This interview did not have an auspicious beginning: I was talking for less than a minute down a line to into a mobile phone that, unknown to me, was pressed very close to an oxygen mask, which in turn was attached to the face of an asthmatic Eliza Carthy, Brit Folk's brightest star. Three days later the voice at the other end of the telephone is altogether more crisp and assertive: "I'd had a great time at Glastonbury, but I fear it did me in."
British folk music, and folk music in general, has been enjoying a new lease of life. Acoustic-based music in particular has been generating the type of record sales and concert attendance figures that 10 years ago would have been unheard of. Songs unencumbered by chainsaw metronomic beats - remember them? - are back with a vengeance, and not just in the folk clubs. The busker's friends - Oasis, The Verve and Embrace - have proven that a strum or two on the acoustic guitar is nothing to fear.
"I like people who are prepared to listen to anything," says Eliza, "people who don't define themselves through listening to one type of music all the time."
Eliza Carthy does not belong to the school of rock-posturing. On the cusp of 23, she is the only child of two of Britain's most treasured folk musicians, Martin Carthy and Norma Waterson. Like her parents before her, Eliza aims to change the gnarled face of British traditional music. Unlike her parents, she finds the tide of change flowing with her.
Continuous involvement in the folk circuit from childhood has inevitably given Eliza an advantage over her contemporaries, albeit one suffused with occasional incomprehension and misunderstanding. She's used to this, however. Growing up on a sprawling farm in the North Yorkshire moors, she was taught at a village school where her popularity was minimal.
"I was just a little weird kid who had asthma, wore glasses, read books, and who didn't like sports or talking to people," she says. "It was a village school - they had to pick on someone, didn't they? They didn't know or understand what my dad did. They assumed it was something really odd, so they took the mickey out of me accordingly. But no one bears grudges at school for very long. I was pretty horrible as well, if I remember rightly."
Although she sees herself as being very much part of the British folk tradition, she looks more like a latter-day, cheerful Cure fan than a female folk archetype.
"I sing folk songs and I play the fiddle. There's no escaping it. I'm not the archetype. But what is one? What does a typical British female folk singer look like now? People like Maddy Prior and June Tabor are not my generation, so I look like my peers. I don't think I'm that odd looking! I'm a person of my own age."
Her sound is also unique. Her latest solo album, Red Rice (Topic), mixes traditional songs with dub grooves and drum'n'bass. To closed ears, it's possibly a heretical combination. To the rest of the world, it's yet another opening of musical boundaries, full of zest and wonder, an experimental melding of sounds that makes perfect sense.

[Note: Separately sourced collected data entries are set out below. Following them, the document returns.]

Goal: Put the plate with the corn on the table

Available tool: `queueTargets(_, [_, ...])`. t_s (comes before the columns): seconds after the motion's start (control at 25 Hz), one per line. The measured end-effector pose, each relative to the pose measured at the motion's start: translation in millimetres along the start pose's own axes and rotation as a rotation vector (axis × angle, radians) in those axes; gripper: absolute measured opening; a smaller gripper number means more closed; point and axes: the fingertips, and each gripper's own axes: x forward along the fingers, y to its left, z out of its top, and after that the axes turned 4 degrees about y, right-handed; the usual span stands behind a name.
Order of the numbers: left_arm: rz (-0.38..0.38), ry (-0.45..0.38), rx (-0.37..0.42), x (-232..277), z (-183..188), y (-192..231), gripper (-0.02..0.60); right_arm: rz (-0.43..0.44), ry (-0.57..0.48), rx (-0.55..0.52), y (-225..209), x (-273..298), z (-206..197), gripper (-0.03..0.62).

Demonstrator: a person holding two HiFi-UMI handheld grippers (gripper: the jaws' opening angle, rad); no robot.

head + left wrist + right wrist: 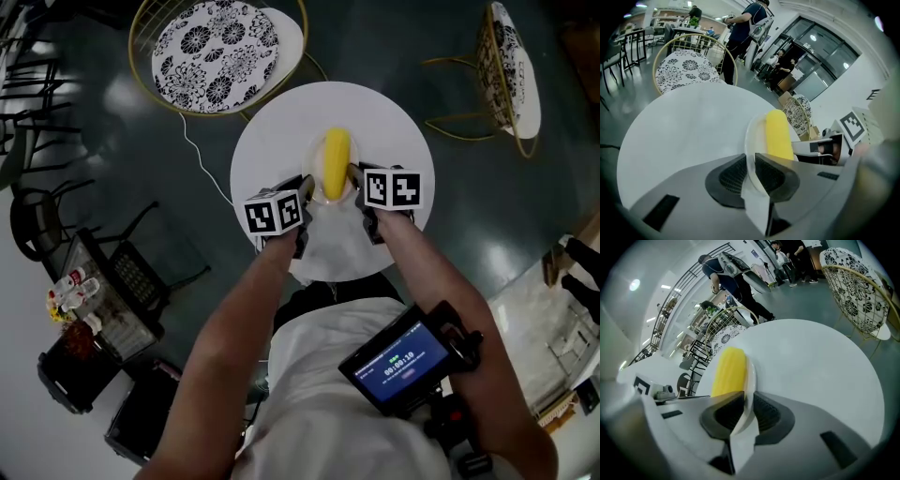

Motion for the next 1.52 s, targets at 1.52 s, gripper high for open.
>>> queueTargets(1.52, [-0.062, -0.162, 0.281, -109.9, -58.5, -24.6, 0.006, 0.001, -0.239, -0.112, 40.6, -75.3, -64.9, 0.008])
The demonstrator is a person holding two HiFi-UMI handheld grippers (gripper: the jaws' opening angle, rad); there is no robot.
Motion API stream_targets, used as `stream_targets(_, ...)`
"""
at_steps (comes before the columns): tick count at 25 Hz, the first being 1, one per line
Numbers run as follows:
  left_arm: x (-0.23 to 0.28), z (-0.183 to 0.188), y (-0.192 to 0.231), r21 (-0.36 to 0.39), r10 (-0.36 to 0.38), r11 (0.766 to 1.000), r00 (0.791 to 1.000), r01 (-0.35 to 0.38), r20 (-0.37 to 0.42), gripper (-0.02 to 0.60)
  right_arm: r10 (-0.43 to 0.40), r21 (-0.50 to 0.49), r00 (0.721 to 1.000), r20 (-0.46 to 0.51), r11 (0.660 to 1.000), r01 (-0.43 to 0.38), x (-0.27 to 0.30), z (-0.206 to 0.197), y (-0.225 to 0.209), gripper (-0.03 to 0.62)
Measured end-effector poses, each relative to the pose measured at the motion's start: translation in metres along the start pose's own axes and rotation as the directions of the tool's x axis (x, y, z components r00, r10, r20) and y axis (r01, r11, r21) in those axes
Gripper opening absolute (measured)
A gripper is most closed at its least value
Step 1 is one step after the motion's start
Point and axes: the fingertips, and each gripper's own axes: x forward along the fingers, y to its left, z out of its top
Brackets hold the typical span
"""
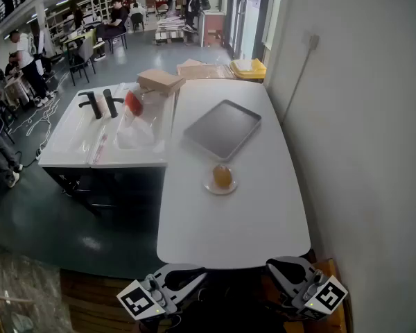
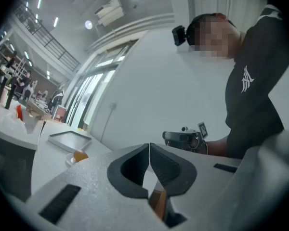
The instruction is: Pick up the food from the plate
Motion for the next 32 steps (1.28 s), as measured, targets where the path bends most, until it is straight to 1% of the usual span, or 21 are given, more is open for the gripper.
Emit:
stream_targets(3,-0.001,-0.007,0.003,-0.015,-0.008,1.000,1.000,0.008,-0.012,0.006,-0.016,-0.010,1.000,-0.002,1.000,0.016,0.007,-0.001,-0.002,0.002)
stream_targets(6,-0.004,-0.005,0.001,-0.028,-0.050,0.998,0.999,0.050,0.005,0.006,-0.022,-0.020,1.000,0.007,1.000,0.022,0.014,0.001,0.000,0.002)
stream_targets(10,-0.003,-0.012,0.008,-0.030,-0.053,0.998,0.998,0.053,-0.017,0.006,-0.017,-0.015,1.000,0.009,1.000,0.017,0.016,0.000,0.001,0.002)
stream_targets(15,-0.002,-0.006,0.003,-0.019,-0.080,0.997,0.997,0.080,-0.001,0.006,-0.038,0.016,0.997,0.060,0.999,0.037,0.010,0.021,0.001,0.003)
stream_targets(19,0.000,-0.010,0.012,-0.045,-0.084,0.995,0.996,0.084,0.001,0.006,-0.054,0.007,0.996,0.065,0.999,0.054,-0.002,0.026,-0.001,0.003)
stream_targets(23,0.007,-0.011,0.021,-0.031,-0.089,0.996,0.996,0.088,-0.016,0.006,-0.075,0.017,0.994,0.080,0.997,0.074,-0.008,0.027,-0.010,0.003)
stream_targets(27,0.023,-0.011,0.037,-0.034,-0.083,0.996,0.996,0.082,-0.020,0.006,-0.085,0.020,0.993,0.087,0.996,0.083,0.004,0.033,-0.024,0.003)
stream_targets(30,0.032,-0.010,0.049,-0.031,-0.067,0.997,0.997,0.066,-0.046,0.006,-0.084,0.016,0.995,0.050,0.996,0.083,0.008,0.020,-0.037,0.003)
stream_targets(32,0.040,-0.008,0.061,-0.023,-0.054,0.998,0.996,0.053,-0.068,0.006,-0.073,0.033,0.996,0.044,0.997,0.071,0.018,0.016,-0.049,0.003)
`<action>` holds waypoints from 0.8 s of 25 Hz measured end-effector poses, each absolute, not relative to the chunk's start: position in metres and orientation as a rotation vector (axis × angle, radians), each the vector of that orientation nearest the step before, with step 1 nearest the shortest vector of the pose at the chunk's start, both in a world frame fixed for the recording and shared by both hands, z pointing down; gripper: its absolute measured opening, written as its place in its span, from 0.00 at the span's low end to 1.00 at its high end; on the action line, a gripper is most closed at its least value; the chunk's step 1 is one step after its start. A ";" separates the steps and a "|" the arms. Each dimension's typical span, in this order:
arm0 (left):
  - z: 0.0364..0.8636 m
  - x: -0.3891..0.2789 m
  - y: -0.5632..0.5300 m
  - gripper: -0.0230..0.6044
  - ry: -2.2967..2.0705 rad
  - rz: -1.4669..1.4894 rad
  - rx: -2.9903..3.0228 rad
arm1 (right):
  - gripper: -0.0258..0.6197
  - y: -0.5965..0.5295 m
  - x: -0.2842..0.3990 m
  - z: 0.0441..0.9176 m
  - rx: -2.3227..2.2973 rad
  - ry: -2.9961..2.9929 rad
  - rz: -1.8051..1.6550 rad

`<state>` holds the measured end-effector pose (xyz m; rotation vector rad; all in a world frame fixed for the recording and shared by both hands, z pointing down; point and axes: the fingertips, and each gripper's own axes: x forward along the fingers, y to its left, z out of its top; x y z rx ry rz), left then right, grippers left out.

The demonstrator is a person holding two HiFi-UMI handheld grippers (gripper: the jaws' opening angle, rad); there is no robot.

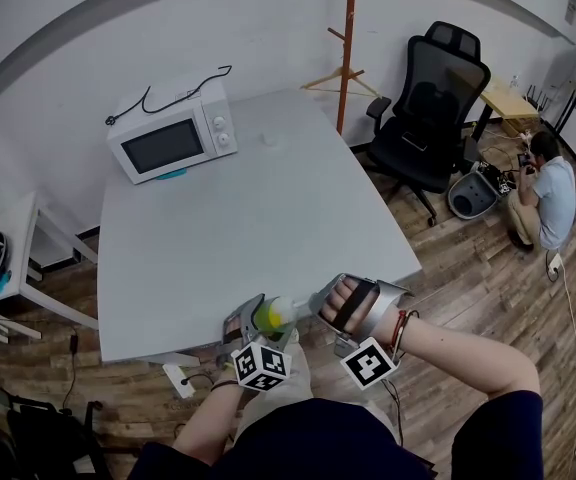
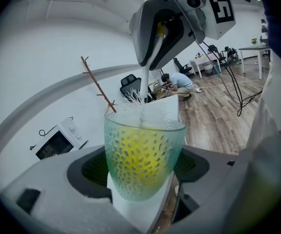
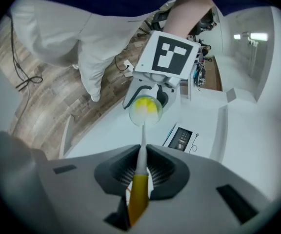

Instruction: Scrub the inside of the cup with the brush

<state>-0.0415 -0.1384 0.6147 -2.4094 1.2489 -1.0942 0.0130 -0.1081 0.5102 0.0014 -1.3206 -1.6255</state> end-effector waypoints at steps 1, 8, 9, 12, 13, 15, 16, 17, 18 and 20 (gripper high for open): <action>0.612 -0.042 -0.139 0.65 1.260 -1.088 -2.408 | 0.12 -0.108 0.013 0.511 0.021 -1.374 -1.565; 0.605 -0.040 -0.140 0.65 1.260 -1.069 -2.379 | 0.12 -0.109 0.032 0.530 0.067 -1.638 -0.944; 0.604 -0.039 -0.140 0.65 1.261 -1.066 -2.373 | 0.12 -0.106 0.033 0.531 0.079 -1.689 -0.826; 0.602 -0.037 -0.140 0.65 1.269 -1.058 -2.348 | 0.12 -0.097 0.034 0.531 0.115 -1.829 -0.485; 0.599 -0.037 -0.140 0.65 1.272 -1.055 -2.338 | 0.12 -0.095 0.034 0.530 0.126 -1.865 -0.381; 0.595 -0.036 -0.141 0.65 1.271 -1.056 -2.314 | 0.12 -0.093 0.033 0.526 0.142 -1.924 -0.183; 0.594 -0.037 -0.142 0.65 1.270 -1.058 -2.302 | 0.12 -0.092 0.032 0.525 0.146 -1.947 -0.087; 0.593 -0.039 -0.143 0.65 1.270 -1.060 -2.292 | 0.12 -0.092 0.032 0.524 0.152 -1.964 0.014; 0.593 -0.040 -0.143 0.65 1.269 -1.063 -2.285 | 0.12 -0.092 0.034 0.525 0.162 -1.970 0.129; 0.593 -0.040 -0.143 0.65 1.260 -1.066 -2.277 | 0.12 -0.088 0.041 0.530 0.175 -1.962 0.374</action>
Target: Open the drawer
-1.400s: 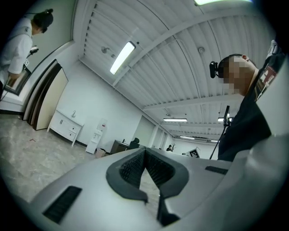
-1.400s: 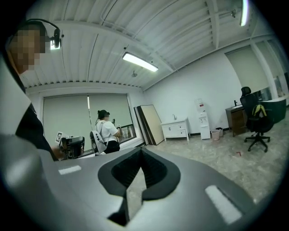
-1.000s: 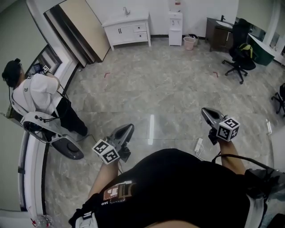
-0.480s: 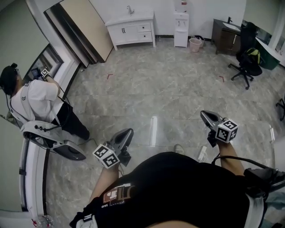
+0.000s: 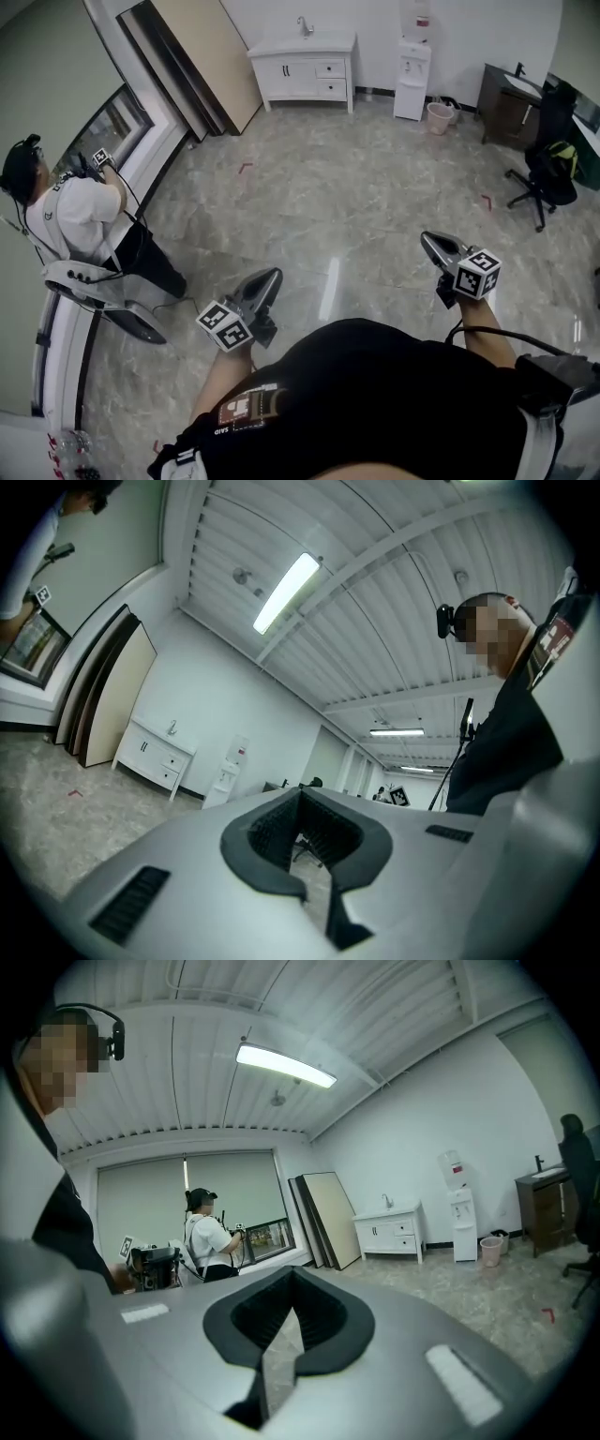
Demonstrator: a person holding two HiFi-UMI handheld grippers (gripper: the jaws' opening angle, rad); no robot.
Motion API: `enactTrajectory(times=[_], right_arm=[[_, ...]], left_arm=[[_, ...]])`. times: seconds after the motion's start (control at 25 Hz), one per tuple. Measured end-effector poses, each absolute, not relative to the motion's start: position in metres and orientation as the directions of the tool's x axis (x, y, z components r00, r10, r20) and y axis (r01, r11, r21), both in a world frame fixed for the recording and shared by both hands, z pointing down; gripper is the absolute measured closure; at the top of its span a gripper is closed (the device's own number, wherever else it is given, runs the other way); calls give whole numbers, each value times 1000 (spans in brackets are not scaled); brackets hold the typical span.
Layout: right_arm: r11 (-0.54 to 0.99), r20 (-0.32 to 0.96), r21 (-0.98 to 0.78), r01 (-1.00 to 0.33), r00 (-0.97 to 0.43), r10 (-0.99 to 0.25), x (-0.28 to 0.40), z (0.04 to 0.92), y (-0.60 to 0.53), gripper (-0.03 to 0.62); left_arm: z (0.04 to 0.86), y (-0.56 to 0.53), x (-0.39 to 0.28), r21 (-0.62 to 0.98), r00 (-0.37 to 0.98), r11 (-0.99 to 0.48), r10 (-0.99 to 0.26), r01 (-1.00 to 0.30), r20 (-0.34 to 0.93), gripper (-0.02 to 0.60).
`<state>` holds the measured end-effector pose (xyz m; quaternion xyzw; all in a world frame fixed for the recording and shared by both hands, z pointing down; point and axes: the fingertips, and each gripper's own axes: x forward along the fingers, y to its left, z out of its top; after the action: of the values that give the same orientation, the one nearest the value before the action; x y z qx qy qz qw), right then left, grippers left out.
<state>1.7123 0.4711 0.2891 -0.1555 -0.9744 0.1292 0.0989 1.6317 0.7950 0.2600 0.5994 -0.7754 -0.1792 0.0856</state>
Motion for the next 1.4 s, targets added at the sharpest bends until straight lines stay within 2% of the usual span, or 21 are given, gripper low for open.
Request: enactTrajectory(times=[0.24,0.6,0.8,1.12,1.28,1.4], right_arm=[[913,158,-299,278,-929,334,1677,290,397,597],[918,169,-315,240,-938,304,1642,306,356,595],[939,200,-294,177,-950,242,1552,284,362,597],[953,151,-267,147,-970,192,1536,296,358,597],[955,140,-263,134,-974,176,1438,279,396,597],[957,155,-267,115,-975,160,1392,275,409,597]], left_arm=[[248,718,1607,360,-265,224,-962,-905,-66,586],[259,675,1554,375,-236,201,-970,-905,-51,586],[243,676,1443,393,-170,129,-983,-910,-71,586],[261,675,1413,339,-123,85,-988,-937,-93,586],[251,711,1307,346,-113,74,-989,-935,-95,586],[249,723,1257,351,-94,56,-991,-935,-94,586]])
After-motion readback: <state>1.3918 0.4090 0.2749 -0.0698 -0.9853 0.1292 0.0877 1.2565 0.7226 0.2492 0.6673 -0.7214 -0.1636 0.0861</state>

"It's very much in the spirit of what people do with British folk, and what they have been doing with it for years. The spirit of experimentation is what has kept the spirit of folk alive. There comes a point where you look upon folk music as an art form as well as a tradition. Let me put it this way - I don't feel as if I'm in a preservation society. It's actually poetry, words and beautiful music, and when you come across that as a musician you want to do things with it.
"As for the drum'n'bass element, it's what it's all about, isn't it? There are always going to be people within the folk scene who want things to stay a certain way. And there are always going to be people who want things to change. It's swings and roundabouts, really. I don't have any particular desire to bash people over the head with my music, but I also don't see any need to do things the same as everyone else. Variety is the spice of life, isn't it? I like being different, I really do. I also like choosing musicians who wouldn't normally play British music and seeing how they cope with it, laughing at the looks on their faces.
"I like messing with people's preconceptions. It makes for a pretty hectic life sometimes, but I've always made a point of asking people to come along with me and try playing music they don't normally play. The music that comes out of these sessions and gigs is very exciting. I'd far rather have that than a musician who hears a song and plays stock accompaniment to it. Trial and error helps sometimes."
Eliza Carthy and her band play Whelans, Dublin, on Tuesday, and the Erragail Arts Festival next Wednesday and Thursday.